Managed Agents in the Gemini API: What Google Launched, What It Changes, and How to Ship a Real Agent

By John Cronin

2026-05-20 Illustration of a developer at a laptop connected to a glowing orb representing an AI agent with small icons of calendar, search, map pin, and email around it on a cream background

At Google I/O 2025, Google rolled out a set of updates to Google AI Studio and the Gemini API that quietly changed what it takes to ship a production agent. The headline is managed agents in the Gemini API, with built in connections into the Google ecosystem and an authoring path inside AI Studio that lets a working team move from sketch to deployed agent in a single afternoon. The launch matters because most of the heavy lifting that used to sit on the shoulders of an engineering team is now part of the platform, and the bar for getting a real agent into the hands of real users just dropped meaningfully.

This piece walks through what was launched, what it changes about the practical work of building an agent, where the platform is still on the operator, and how a Google Gemini partner like ProvenROI fits in for companies that want to move quickly without spending six months learning the platform.

What Google Actually Launched

The announcement covered a lot of ground, and the relevant parts for teams building agents fall into a few buckets that are worth understanding on their own terms before getting into the implications.

The first bucket is the managed agent runtime inside the Gemini API. Until this launch, building an agent on top of Gemini meant orchestrating the model calls, the tool calls, the state, the retries, the streaming, the error handling, the safety guardrails, and the deployment yourself. The managed agent runtime handles most of that for you. You define the agent's goal, the tools it has access to, the policies it operates under, and the surfaces it serves, and the runtime handles the orchestration. The engineering team is freed to focus on the parts that actually differentiate the agent, which are the design, the tools, the data, and the user experience.

The second bucket is the Google ecosystem integrations. Gemini agents now have first class connections into Google Workspace, including Gmail, Calendar, Drive, Docs, Sheets, and Meet, as well as into Google Search, Google Maps, YouTube, and the broader set of Google data surfaces that most companies are already using. The integrations are not a bag of API keys you stitch together yourself. They are part of the managed runtime, with authentication, scopes, and rate limits handled by the platform.

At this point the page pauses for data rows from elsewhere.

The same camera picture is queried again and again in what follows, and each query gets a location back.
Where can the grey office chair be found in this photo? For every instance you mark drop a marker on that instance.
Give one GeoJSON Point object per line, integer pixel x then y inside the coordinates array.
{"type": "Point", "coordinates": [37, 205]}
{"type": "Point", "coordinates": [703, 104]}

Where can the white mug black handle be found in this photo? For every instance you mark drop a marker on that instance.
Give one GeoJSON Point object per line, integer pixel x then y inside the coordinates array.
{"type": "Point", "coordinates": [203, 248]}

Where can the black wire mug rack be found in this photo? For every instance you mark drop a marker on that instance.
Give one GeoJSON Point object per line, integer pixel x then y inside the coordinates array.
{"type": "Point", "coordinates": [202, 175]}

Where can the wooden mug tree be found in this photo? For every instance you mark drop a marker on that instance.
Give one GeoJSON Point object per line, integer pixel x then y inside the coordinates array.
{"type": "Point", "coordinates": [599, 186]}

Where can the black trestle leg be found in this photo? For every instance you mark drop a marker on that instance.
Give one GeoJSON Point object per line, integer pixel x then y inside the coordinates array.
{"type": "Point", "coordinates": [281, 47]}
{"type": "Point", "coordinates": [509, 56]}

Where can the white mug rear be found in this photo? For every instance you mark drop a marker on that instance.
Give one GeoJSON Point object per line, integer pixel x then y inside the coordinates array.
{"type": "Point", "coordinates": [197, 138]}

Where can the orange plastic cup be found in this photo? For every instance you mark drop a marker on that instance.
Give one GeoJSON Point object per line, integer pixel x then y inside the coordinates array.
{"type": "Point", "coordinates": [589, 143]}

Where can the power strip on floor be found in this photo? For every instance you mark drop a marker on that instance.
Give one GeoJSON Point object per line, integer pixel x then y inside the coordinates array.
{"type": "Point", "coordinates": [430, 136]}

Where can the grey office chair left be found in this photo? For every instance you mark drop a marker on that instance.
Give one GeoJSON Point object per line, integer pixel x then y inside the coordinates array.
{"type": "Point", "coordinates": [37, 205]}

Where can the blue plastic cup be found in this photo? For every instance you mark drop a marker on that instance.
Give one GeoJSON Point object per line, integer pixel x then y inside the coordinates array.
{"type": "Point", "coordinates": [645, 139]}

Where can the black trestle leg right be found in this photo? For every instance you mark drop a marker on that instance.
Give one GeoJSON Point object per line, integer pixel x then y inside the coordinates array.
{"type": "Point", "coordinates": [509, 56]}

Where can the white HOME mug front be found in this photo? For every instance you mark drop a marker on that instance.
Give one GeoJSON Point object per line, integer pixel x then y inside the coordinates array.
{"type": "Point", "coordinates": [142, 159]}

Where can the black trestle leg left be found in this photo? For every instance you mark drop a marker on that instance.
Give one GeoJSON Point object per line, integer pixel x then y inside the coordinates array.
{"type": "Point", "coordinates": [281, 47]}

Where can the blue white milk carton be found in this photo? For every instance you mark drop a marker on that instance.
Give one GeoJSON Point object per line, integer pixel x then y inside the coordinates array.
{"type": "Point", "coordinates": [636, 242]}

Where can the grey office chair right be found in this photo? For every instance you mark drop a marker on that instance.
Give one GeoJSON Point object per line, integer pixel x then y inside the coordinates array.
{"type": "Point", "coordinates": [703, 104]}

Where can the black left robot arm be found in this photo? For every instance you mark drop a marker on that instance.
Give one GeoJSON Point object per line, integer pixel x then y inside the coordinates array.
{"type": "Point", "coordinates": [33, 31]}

The third bucket is the authoring experience in Google AI Studio. The Studio now supports an agent project type that combines the model selection, the system instructions, the tool configuration, the integration setup, the test runs, the evaluation suite, and the deployment in a single workspace. A team can build, iterate, and ship an agent without ever leaving the Studio, and the same project produces both the AI Studio prototype and the production API endpoint.

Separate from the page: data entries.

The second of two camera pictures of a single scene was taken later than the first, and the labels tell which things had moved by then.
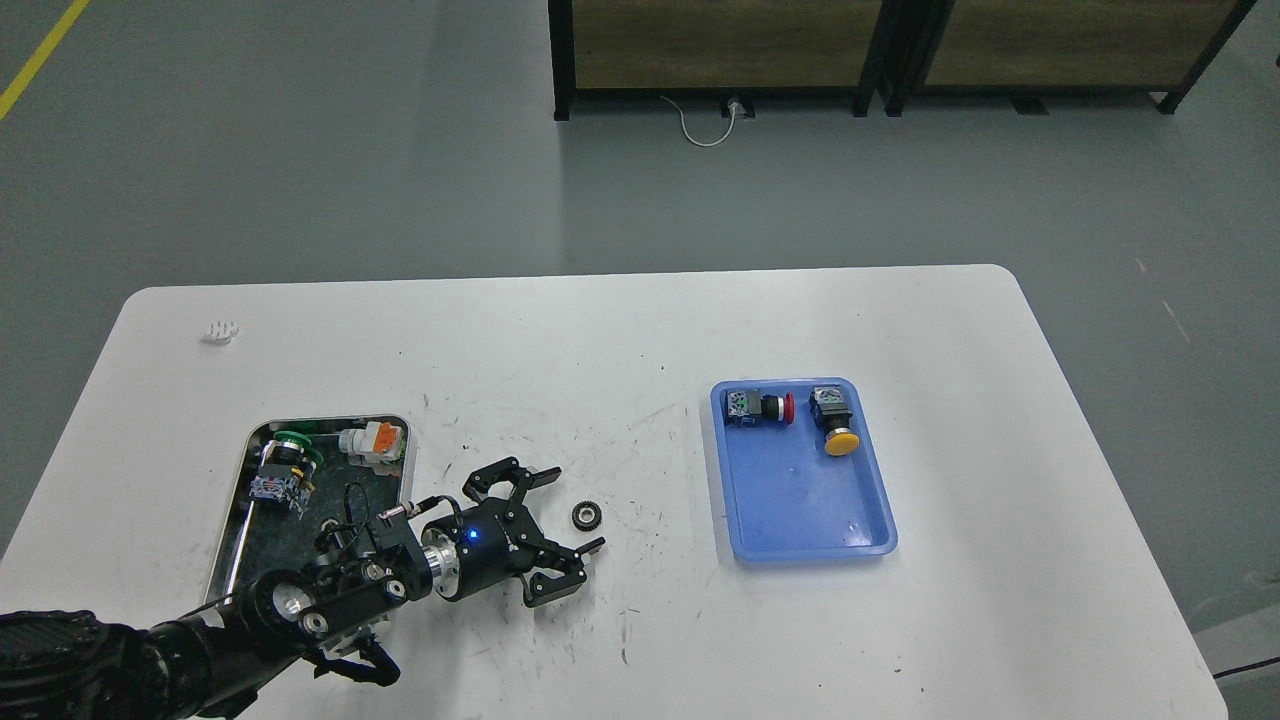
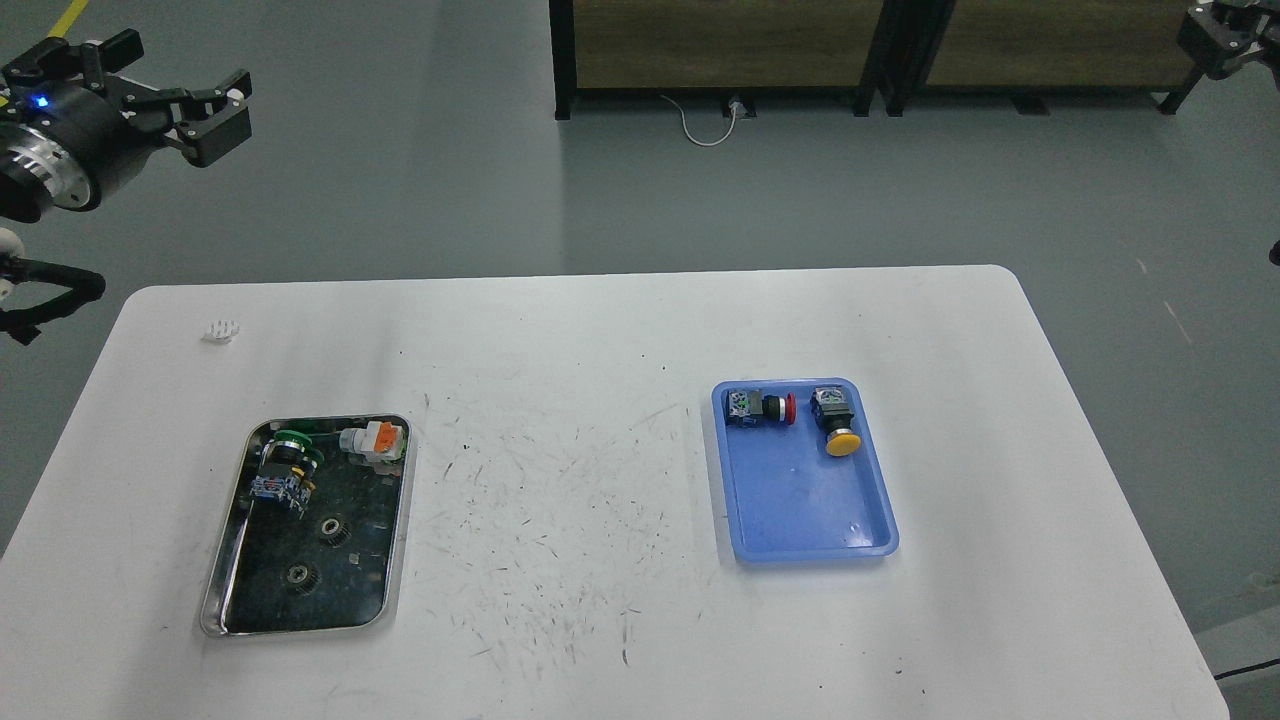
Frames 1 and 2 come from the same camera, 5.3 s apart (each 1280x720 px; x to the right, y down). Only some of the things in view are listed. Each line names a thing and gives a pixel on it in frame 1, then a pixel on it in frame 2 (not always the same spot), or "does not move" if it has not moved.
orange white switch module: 380,442 does not move
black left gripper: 492,542 -> 66,143
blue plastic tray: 799,470 does not move
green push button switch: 286,471 does not move

The fourth bucket is the evaluation and observability layer. The managed agent runtime captures structured traces of every agent run, with the tool calls, the intermediate reasoning, the latency, the cost, and the outcome available for review. The evaluation suite supports both automated evaluation against a defined rubric and human evaluation with a built in review queue. The observability is one of the parts of the launch that operators with production experience tend to notice first, because it solves a problem that most teams used to handle with a tangle of custom logging.

The fifth bucket is the deployment and scaling story. A Gemini agent built in AI Studio can be deployed to a managed endpoint with a single click, served at the latency and throughput Google's infrastructure provides, and scaled without the engineering team having to think about the runtime. The agent can also be embedded into Google surfaces directly, including Gmail, Docs, and the broader Workspace, with the embedding handled by the platform.

The combination of those five buckets is the thing that matters. Each on its own would be a useful incremental improvement. Together they change the amount of effort it takes to ship a serious agent from a multi quarter engineering investment to a few weeks of focused design and integration work.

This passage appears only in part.